SkillAgentSearch skills...

HornMorpho

Morphological processing for languages of the Horn of Africa

Install / Use

/learn @hltdi/HornMorpho
About this skill

Quality Score

0/100

Supported Platforms

Universal

README

=========================== HornMorpho, version 5.3.4

Sept. 14, 2025


Introduction

HornMorpho (HM) is a Python program that performs morphological analysis and generation for various languages of the Horn of Africa. The languages supported in Version 5.3 are Amharic (አማርኛ), Oromo (Afaan Oromoo, Oromiffa), Tigrinya (Tigrigna, ትግርኛ), and Tigre (ትግሬ, ትግራይት). Most examples within this document are Amharic; future versions will include more examples from the other languages.

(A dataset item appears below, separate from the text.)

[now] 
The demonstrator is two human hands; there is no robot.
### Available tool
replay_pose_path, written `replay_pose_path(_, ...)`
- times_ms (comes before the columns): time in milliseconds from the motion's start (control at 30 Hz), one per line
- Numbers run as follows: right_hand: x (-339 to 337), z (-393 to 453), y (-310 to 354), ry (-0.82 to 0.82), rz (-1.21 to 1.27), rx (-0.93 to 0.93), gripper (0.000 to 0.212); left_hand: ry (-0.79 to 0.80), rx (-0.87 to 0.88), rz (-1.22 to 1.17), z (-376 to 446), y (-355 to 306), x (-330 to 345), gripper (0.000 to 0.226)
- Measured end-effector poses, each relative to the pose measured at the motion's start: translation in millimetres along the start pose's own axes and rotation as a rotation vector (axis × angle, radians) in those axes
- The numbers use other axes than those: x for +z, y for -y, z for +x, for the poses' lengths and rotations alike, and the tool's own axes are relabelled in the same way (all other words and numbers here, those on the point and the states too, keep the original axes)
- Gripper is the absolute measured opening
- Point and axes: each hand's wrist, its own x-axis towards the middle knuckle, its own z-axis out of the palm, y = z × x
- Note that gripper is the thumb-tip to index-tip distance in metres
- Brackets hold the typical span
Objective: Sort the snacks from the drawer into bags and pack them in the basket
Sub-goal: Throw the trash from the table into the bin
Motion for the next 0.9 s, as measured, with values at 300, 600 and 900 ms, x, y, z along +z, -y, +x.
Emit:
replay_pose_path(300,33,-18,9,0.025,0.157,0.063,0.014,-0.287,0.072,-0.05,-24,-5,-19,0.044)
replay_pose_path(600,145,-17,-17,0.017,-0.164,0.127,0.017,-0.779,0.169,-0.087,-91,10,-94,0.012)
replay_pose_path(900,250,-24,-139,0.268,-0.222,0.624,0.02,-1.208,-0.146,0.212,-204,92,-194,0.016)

If your application can benefit from explicit linguistic information about the structure and grammatical properties of words in these languages, then you may want to use HM. HM can tell you, for example, that the verb የማይደረገው is negative, that the noun አባቴን is the object of some verb, that the stem (the word without prefixes and suffixes) of the verb የምንፈልጋቸው is -ፈልግ-, that the lemma (basic form) of the verb እንደሚመኟቸው is ተመኘ, that is, that this verb has something to do with ‘longing’. HM can also tell you that the word እንደሚመኟቸው consists of five segments (morphemes): እንደም+ይ+መኝ+ኡ+ኣቸው.

HM is a rule-based program; that is, the knowledge in the program is based on explicit linguistic rules and a lexicon, a dictionary of basic word forms (stems and roots), rather than on machine learning of the knowledge from a corpus.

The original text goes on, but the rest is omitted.